* **What needs to be done**
Only lines that contain the word "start" are to be returned from the data below.

:::::

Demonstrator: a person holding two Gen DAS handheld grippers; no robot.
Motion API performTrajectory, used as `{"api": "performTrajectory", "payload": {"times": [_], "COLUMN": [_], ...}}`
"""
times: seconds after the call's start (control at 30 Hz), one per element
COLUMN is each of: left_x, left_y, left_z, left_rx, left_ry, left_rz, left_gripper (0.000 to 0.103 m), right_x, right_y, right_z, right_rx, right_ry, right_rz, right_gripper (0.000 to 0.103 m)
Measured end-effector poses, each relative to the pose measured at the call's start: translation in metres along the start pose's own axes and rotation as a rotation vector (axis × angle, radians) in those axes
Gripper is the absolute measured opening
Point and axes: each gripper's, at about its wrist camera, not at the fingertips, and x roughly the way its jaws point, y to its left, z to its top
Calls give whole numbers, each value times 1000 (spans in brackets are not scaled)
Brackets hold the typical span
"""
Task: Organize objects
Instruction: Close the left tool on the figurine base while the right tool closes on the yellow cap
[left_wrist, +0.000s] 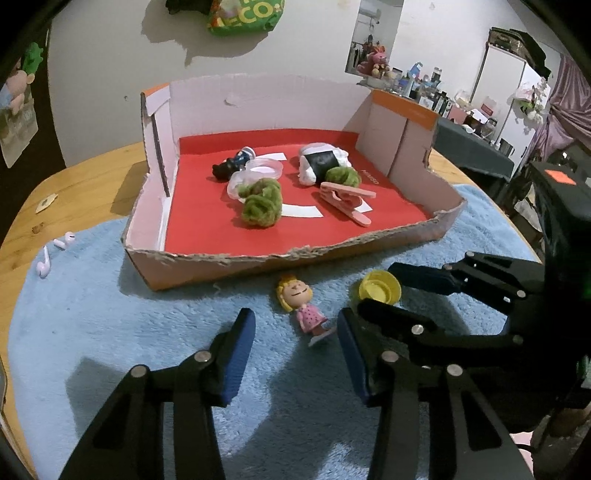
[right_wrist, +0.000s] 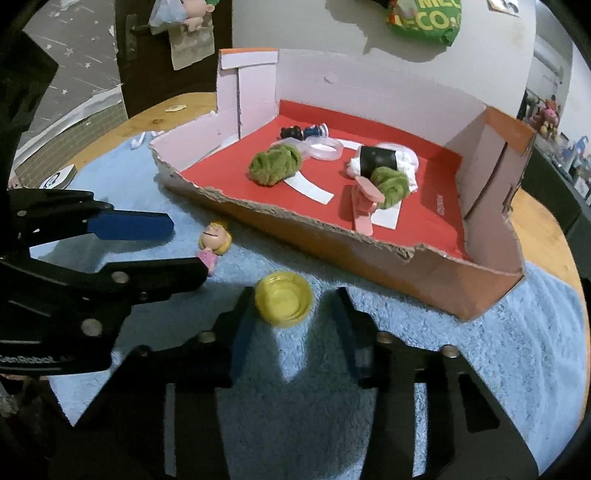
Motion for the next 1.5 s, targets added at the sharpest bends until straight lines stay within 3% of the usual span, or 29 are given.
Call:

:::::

* **Reply to the exercise**
times: seconds after the call's start (control at 30 Hz), one per element
Measured end-effector poses, each relative to the pose measured at the call's start: translation in metres along the start pose's own axes and rotation as a rotation vector (axis × angle, radians) in those axes

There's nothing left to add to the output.